Keep the pictures out, and restate the listing that follows exactly as written.

— Data provided —

§

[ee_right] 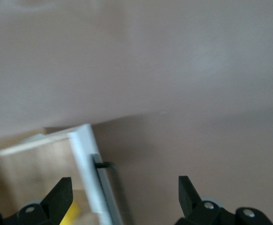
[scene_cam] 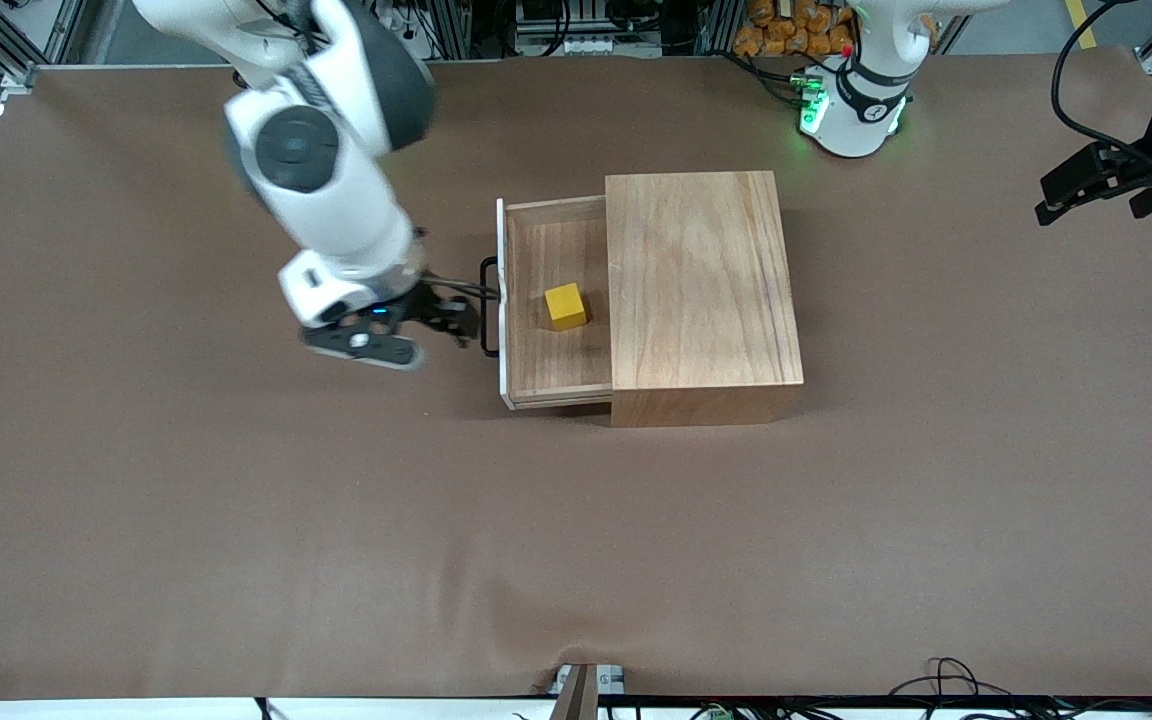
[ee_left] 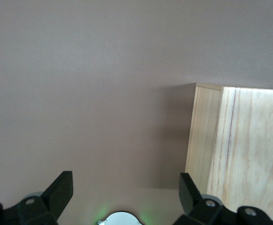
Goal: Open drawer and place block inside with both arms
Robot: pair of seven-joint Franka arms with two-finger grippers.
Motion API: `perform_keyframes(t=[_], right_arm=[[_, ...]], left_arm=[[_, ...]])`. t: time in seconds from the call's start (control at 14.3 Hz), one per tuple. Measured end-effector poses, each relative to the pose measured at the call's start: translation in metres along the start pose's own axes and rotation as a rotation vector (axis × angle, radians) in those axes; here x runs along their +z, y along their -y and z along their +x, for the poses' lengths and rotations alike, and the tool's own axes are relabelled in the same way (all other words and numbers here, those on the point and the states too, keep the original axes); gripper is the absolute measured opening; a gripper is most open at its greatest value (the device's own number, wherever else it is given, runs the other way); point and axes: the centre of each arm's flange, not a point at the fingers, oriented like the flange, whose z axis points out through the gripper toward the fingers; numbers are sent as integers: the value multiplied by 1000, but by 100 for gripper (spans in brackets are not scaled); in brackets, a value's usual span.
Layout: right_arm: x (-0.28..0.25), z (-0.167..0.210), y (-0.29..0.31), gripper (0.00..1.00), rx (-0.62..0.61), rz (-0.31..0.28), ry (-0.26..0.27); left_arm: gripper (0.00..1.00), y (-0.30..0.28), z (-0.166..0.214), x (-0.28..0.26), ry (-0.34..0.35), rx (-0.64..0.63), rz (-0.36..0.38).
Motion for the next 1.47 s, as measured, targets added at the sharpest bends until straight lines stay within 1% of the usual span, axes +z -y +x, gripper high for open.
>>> perform_keyframes(t=[0.14, 0.28, 0.35, 0.49, 0.56, 0.7, 0.84, 0.98, 1.47], right_arm=[[-24, 14, -59, 100, -97, -37, 37], [-47, 27, -123, 100, -176, -55, 67], [-58, 32, -155, 100, -209, -49, 75], [-80, 35, -214, 100, -238, 4, 93], [-92, 32, -238, 100, -228, 22, 97], [-118, 18, -274, 100, -191, 34, 103], [-136, 2, -293, 100, -165, 36, 117], [-146, -6, -296, 100, -163, 37, 129], [-157, -8, -294, 100, -168, 37, 114]], left_arm=[[100, 0, 0, 0, 0, 0, 0], [100, 0, 0, -2, -4, 0, 0], [100, 0, -1, -3, -5, 1, -1], [100, -3, -2, -5, -10, 5, -1], [100, -5, -3, -6, -13, 10, -1], [100, -8, -5, -8, -17, 15, -1], [100, -9, -5, -9, -18, 16, -1], [100, -9, -5, -9, -18, 16, -1], [100, -9, -5, -9, -18, 16, -1]])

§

— Written answer —
[ee_right] 
[scene_cam] 
[ee_left] 
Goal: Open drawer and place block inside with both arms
Robot: pair of seven-joint Franka arms with two-finger grippers.
Motion API: `perform_keyframes(t=[_], right_arm=[[_, ...]], left_arm=[[_, ...]])`. t: time in seconds from the call's start (control at 14.3 Hz), one per tuple. Measured end-effector poses, each relative to the pose measured at the call's start: translation in metres along the start pose's own axes and rotation as a rotation vector (axis × angle, radians) in those axes; here x runs along their +z, y along their -y and z along their +x, for the poses' lengths and rotations alike, and the tool's own axes are relabelled in the same way (all other words and numbers here, those on the point and the states too, keep the original axes); gripper is the absolute measured opening; a gripper is most open at its greatest value (the device's own number, wherever else it is given, runs the other way); point and axes: the centre of each arm's flange, not a point at the fingers, oriented like the flange, whose z axis points out through the gripper toward the fingers; numbers are sent as integers: the value multiplied by 1000, but by 100 for gripper (spans in brackets are not scaled); in brackets, a value's usual span.
Layout: right_arm: x (-0.28..0.25), z (-0.167..0.210), y (-0.29..0.31), gripper (0.00..1.00), rx (-0.62..0.61), rz (-0.31..0.28), ry (-0.26..0.27); left_arm: gripper (0.00..1.00), y (-0.30..0.28), z (-0.166..0.214), x (-0.28..0.26), ry (-0.34..0.35), rx (-0.64..0.63), rz (-0.36..0.38).
Motion for the next 1.47 s, as measured, targets added at the sharpest bends until straight lines stay within 1% of the usual span, axes +z -y +x, gripper high for open.
>>> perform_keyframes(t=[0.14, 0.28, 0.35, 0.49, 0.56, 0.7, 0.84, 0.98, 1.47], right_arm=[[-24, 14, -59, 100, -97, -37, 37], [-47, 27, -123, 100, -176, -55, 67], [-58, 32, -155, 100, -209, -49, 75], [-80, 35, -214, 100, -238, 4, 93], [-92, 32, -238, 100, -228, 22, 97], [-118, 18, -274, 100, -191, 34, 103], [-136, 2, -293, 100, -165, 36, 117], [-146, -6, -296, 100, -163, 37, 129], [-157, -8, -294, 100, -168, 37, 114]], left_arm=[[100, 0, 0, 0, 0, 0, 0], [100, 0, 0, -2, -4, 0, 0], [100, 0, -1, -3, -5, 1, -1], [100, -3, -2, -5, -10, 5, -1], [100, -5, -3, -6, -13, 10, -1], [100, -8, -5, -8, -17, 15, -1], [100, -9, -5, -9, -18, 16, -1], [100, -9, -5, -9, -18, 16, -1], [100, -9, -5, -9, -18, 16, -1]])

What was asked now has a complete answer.